• [PROBLEM]: From the material below, copy each line that holds the word "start".
---- INFORMATION SHOWN
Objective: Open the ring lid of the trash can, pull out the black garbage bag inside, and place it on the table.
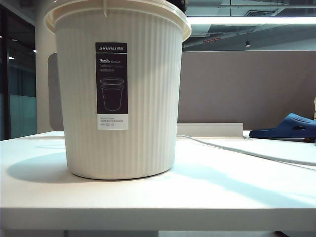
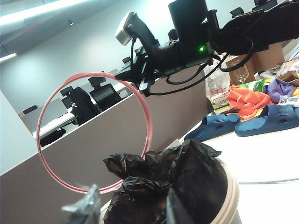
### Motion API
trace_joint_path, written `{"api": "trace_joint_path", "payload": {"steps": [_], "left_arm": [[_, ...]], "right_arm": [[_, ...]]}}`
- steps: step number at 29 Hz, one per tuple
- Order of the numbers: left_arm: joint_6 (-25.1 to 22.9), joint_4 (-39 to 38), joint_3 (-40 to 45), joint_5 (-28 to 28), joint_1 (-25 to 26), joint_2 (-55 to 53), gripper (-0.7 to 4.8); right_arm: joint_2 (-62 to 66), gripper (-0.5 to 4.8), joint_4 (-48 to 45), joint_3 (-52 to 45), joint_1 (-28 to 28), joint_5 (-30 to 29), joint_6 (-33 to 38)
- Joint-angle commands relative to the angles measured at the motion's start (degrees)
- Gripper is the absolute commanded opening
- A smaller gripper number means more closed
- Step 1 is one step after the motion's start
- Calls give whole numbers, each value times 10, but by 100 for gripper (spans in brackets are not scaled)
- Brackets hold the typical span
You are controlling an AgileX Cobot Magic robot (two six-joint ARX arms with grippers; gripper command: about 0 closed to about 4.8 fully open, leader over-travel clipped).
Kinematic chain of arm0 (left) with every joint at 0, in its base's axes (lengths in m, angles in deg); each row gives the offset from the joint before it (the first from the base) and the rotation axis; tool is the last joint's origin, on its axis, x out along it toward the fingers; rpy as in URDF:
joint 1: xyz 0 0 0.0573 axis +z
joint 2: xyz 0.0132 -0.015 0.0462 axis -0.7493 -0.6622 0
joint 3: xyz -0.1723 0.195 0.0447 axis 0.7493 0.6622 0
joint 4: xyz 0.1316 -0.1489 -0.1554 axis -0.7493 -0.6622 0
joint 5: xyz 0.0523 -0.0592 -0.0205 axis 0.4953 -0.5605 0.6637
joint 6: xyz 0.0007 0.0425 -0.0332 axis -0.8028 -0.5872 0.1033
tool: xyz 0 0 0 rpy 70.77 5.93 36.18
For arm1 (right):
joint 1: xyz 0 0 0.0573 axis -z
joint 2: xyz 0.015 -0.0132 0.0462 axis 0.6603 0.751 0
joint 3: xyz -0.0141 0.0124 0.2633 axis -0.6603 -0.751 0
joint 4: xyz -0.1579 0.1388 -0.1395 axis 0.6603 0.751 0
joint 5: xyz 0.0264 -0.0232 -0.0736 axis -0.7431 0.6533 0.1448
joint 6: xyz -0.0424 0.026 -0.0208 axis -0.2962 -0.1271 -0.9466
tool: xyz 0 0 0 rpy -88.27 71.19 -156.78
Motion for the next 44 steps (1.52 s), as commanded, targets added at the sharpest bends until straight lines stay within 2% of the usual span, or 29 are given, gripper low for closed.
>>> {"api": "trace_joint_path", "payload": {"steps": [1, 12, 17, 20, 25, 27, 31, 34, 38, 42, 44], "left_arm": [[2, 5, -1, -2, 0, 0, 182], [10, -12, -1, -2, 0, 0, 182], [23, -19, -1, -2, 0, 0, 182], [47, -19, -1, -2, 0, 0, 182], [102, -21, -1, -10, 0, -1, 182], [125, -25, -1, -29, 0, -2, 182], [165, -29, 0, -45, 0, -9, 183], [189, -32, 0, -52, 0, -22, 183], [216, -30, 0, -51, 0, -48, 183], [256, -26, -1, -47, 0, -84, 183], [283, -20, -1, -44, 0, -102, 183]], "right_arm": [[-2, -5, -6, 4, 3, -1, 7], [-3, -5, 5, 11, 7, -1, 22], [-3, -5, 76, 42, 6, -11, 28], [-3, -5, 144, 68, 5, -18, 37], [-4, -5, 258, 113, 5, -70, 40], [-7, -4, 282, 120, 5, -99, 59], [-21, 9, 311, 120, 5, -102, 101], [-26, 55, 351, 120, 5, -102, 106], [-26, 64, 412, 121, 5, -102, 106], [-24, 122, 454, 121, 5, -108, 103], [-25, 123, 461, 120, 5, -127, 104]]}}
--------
• [RESPONSE]:
- Joint-angle commands relative to the angles measured at the motion's start (degrees)
- Step 1 is one step after the motion's start

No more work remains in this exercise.